* _WHAT TO WORK ON_
Give the records back in full, exactly as they read.

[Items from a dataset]
_____

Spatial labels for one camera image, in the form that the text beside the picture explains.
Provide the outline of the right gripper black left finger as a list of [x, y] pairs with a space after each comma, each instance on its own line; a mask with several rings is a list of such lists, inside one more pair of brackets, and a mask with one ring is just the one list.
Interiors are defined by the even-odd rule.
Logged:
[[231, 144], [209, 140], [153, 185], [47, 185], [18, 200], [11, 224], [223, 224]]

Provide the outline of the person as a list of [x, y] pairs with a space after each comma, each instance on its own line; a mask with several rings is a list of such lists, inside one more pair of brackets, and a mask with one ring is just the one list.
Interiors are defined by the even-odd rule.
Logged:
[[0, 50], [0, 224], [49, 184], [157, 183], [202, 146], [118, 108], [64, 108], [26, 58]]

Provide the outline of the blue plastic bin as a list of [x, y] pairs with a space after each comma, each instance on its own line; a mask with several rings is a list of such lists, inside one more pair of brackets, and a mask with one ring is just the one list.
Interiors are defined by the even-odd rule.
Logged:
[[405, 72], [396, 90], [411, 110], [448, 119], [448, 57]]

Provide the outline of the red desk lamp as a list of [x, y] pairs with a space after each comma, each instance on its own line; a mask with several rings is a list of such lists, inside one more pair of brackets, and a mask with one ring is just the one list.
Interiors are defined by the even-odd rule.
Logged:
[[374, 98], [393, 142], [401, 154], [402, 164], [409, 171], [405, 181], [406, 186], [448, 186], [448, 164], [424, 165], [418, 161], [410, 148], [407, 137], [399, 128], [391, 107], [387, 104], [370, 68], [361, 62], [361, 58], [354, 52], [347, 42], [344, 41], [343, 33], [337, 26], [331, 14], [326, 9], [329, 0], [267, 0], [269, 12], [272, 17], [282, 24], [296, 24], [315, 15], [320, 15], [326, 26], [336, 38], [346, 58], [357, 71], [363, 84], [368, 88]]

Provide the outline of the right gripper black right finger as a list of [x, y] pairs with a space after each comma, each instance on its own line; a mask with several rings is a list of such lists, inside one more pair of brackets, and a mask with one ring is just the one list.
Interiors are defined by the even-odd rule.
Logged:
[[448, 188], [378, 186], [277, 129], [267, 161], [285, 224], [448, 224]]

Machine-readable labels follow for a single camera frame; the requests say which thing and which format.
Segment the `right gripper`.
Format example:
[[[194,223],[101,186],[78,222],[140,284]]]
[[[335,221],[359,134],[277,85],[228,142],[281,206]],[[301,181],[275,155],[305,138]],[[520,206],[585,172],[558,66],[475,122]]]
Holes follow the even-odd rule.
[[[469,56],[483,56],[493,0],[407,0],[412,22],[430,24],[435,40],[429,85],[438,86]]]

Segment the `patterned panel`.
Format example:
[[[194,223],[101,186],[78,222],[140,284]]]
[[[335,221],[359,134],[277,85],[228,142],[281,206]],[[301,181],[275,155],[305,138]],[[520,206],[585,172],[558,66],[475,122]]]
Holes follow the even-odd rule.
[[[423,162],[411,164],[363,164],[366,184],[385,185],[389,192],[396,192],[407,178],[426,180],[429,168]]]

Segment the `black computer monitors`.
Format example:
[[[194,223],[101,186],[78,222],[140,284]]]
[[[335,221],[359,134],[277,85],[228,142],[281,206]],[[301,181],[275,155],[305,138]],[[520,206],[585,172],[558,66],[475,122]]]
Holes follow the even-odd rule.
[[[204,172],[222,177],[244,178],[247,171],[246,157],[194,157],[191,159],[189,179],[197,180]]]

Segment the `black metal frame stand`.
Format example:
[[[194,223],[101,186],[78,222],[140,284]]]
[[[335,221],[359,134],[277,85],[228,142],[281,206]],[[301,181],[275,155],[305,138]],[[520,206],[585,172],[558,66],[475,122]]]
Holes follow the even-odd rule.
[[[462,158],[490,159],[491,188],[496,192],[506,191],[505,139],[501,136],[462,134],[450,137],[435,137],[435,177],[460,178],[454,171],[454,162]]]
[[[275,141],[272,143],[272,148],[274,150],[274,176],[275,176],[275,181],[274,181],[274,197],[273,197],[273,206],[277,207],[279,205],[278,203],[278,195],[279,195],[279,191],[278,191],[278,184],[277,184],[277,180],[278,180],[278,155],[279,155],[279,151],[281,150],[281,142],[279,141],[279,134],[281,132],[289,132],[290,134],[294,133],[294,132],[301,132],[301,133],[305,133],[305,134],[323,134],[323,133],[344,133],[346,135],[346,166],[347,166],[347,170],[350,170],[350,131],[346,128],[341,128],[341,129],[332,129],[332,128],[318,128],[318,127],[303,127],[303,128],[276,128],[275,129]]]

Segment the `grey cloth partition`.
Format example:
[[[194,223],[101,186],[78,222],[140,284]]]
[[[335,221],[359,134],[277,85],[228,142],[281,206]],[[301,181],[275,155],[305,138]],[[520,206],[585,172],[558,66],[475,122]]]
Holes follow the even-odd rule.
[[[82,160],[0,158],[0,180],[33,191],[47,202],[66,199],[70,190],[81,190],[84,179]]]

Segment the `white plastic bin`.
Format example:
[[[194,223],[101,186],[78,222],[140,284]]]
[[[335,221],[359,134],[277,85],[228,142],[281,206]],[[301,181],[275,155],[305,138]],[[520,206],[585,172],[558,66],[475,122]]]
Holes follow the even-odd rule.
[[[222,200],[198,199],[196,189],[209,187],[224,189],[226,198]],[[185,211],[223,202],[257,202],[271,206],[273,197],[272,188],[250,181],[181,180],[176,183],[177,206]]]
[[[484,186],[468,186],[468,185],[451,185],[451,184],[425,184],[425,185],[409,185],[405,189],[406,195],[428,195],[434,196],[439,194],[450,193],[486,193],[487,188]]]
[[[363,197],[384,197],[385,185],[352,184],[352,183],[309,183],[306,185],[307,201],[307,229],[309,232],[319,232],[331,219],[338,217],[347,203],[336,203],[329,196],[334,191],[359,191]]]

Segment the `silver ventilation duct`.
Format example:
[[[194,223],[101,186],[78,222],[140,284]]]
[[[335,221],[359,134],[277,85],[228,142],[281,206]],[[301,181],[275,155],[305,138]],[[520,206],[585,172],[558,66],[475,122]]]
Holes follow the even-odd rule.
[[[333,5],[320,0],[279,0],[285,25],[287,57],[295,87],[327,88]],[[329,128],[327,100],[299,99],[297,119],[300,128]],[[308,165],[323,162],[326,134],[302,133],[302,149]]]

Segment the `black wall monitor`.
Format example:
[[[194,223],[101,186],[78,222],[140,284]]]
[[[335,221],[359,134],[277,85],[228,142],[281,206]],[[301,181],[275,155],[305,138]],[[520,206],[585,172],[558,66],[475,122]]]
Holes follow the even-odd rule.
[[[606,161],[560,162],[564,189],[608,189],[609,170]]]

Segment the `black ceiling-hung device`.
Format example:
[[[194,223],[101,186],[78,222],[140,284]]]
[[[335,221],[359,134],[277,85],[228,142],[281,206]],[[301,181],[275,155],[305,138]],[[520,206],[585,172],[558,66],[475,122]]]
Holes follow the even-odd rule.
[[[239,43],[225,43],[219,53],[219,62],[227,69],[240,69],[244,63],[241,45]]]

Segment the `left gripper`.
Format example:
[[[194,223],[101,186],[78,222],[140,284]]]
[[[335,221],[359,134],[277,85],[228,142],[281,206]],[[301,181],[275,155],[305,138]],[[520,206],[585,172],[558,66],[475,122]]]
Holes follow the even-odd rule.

_____

* _RESULT OF THE EXERCISE_
Spatial labels for one camera image, in the form that the text beside the picture explains.
Provide the outline of the right gripper black left finger as a list of [x, y] pairs with a space after each comma, each instance on its own line; a mask with several rings is a list of such lists, inside one more pair of brackets, and a mask with one ring is just the one list.
Interiors are defined by the even-odd rule.
Logged:
[[231, 144], [209, 140], [153, 185], [47, 185], [18, 200], [11, 224], [223, 224]]

Provide the outline of the person as a list of [x, y] pairs with a space after each comma, each instance on its own line; a mask with several rings is a list of such lists, inside one more pair of brackets, and a mask with one ring is just the one list.
Interiors are defined by the even-odd rule.
Logged:
[[0, 50], [0, 224], [49, 184], [157, 183], [202, 146], [118, 108], [64, 108], [26, 58]]

Provide the outline of the blue plastic bin as a list of [x, y] pairs with a space after each comma, each instance on its own line; a mask with several rings is a list of such lists, inside one more pair of brackets, and a mask with one ring is just the one list.
Interiors are defined by the even-odd rule.
Logged:
[[405, 72], [396, 90], [411, 110], [448, 119], [448, 57]]

Provide the outline of the red desk lamp as a list of [x, y] pairs with a space after each comma, each instance on its own line; a mask with several rings is a list of such lists, inside one more pair of brackets, and a mask with one ring is just the one list.
Interiors are defined by the even-odd rule.
Logged:
[[374, 98], [393, 142], [401, 154], [402, 164], [409, 171], [405, 181], [406, 186], [448, 186], [448, 164], [424, 165], [418, 161], [410, 148], [407, 137], [399, 128], [391, 107], [387, 104], [370, 68], [361, 62], [361, 58], [354, 52], [347, 42], [344, 41], [343, 33], [337, 26], [331, 14], [326, 9], [329, 0], [267, 0], [269, 12], [272, 17], [282, 24], [296, 24], [315, 15], [320, 15], [326, 26], [336, 38], [346, 58], [357, 71], [363, 84], [368, 88]]

Provide the outline of the right gripper black right finger as a list of [x, y] pairs with a space after each comma, each instance on its own line; a mask with several rings is a list of such lists, inside one more pair of brackets, and a mask with one ring is just the one list.
Interiors are defined by the even-odd rule.
Logged:
[[448, 188], [378, 186], [277, 129], [267, 161], [285, 224], [448, 224]]

Machine-readable labels follow for a single camera frame; the requests say which thing and which format.
Segment the `right gripper`.
Format example:
[[[194,223],[101,186],[78,222],[140,284]]]
[[[335,221],[359,134],[277,85],[228,142],[281,206]],[[301,181],[275,155],[305,138]],[[520,206],[585,172],[558,66],[475,122]]]
Holes follow the even-odd rule.
[[[469,56],[483,56],[493,0],[407,0],[412,22],[430,24],[435,40],[429,85],[438,86]]]

Segment the `patterned panel`.
Format example:
[[[194,223],[101,186],[78,222],[140,284]]]
[[[335,221],[359,134],[277,85],[228,142],[281,206]],[[301,181],[275,155],[305,138]],[[520,206],[585,172],[558,66],[475,122]]]
Holes follow the even-odd rule.
[[[423,162],[411,164],[363,164],[366,184],[385,185],[389,192],[396,192],[407,178],[426,180],[429,168]]]

Segment the `black computer monitors`.
Format example:
[[[194,223],[101,186],[78,222],[140,284]]]
[[[335,221],[359,134],[277,85],[228,142],[281,206]],[[301,181],[275,155],[305,138]],[[520,206],[585,172],[558,66],[475,122]]]
Holes follow the even-odd rule.
[[[204,172],[222,177],[244,178],[247,171],[246,157],[194,157],[191,159],[189,179],[197,180]]]

Segment the `black metal frame stand`.
Format example:
[[[194,223],[101,186],[78,222],[140,284]]]
[[[335,221],[359,134],[277,85],[228,142],[281,206]],[[301,181],[275,155],[305,138]],[[520,206],[585,172],[558,66],[475,122]]]
Holes follow the even-odd rule.
[[[462,158],[490,159],[491,188],[496,192],[506,191],[505,139],[501,136],[462,134],[450,137],[435,137],[435,177],[460,178],[454,171],[454,162]]]
[[[275,141],[272,143],[272,148],[274,150],[274,176],[275,176],[275,181],[274,181],[274,197],[273,197],[273,206],[277,207],[279,205],[278,203],[278,195],[279,195],[279,191],[278,191],[278,184],[277,184],[277,180],[278,180],[278,155],[279,155],[279,151],[281,150],[281,142],[279,141],[279,134],[281,132],[289,132],[290,134],[294,133],[294,132],[301,132],[301,133],[305,133],[305,134],[323,134],[323,133],[344,133],[346,135],[346,166],[347,166],[347,170],[350,170],[350,131],[346,128],[341,128],[341,129],[332,129],[332,128],[318,128],[318,127],[303,127],[303,128],[276,128],[275,129]]]

Segment the `grey cloth partition`.
Format example:
[[[194,223],[101,186],[78,222],[140,284]]]
[[[335,221],[359,134],[277,85],[228,142],[281,206]],[[301,181],[275,155],[305,138]],[[520,206],[585,172],[558,66],[475,122]]]
Holes follow the even-odd rule.
[[[82,160],[0,158],[0,180],[33,191],[47,202],[66,199],[70,190],[81,190],[84,179]]]

Segment the `white plastic bin`.
Format example:
[[[194,223],[101,186],[78,222],[140,284]]]
[[[335,221],[359,134],[277,85],[228,142],[281,206]],[[301,181],[275,155],[305,138]],[[520,206],[585,172],[558,66],[475,122]]]
Holes follow the even-odd rule.
[[[222,200],[198,199],[196,189],[209,187],[224,189],[226,198]],[[185,211],[223,202],[257,202],[271,206],[273,197],[272,188],[250,181],[181,180],[176,183],[177,206]]]
[[[484,186],[468,186],[468,185],[451,185],[451,184],[425,184],[425,185],[409,185],[405,189],[406,195],[428,195],[434,196],[439,194],[450,193],[486,193],[487,188]]]
[[[363,197],[384,197],[385,185],[352,184],[352,183],[309,183],[306,185],[307,201],[307,229],[309,232],[319,232],[331,219],[338,217],[347,203],[336,203],[329,196],[334,191],[359,191]]]

Segment the `silver ventilation duct`.
Format example:
[[[194,223],[101,186],[78,222],[140,284]]]
[[[335,221],[359,134],[277,85],[228,142],[281,206]],[[301,181],[275,155],[305,138]],[[520,206],[585,172],[558,66],[475,122]]]
Holes follow the even-odd rule.
[[[333,5],[320,0],[279,0],[285,25],[287,57],[295,87],[327,88]],[[329,128],[327,100],[299,99],[297,119],[300,128]],[[308,165],[323,162],[326,134],[302,133],[302,149]]]

Segment the `black wall monitor`.
Format example:
[[[194,223],[101,186],[78,222],[140,284]]]
[[[335,221],[359,134],[277,85],[228,142],[281,206]],[[301,181],[275,155],[305,138]],[[520,206],[585,172],[558,66],[475,122]]]
Holes follow the even-odd rule.
[[[606,161],[560,162],[564,189],[608,189],[609,170]]]

Segment the `black ceiling-hung device`.
Format example:
[[[194,223],[101,186],[78,222],[140,284]]]
[[[335,221],[359,134],[277,85],[228,142],[281,206]],[[301,181],[275,155],[305,138]],[[520,206],[585,172],[558,66],[475,122]]]
Holes follow the even-odd rule.
[[[239,43],[225,43],[219,53],[219,62],[227,69],[240,69],[244,63],[241,45]]]

Segment the `left gripper`.
Format example:
[[[194,223],[101,186],[78,222],[140,284]]]
[[[335,221],[359,134],[277,85],[228,142],[281,206]],[[301,181],[275,155],[305,138]],[[520,206],[585,172],[558,66],[475,122]]]
Holes follow the even-odd rule.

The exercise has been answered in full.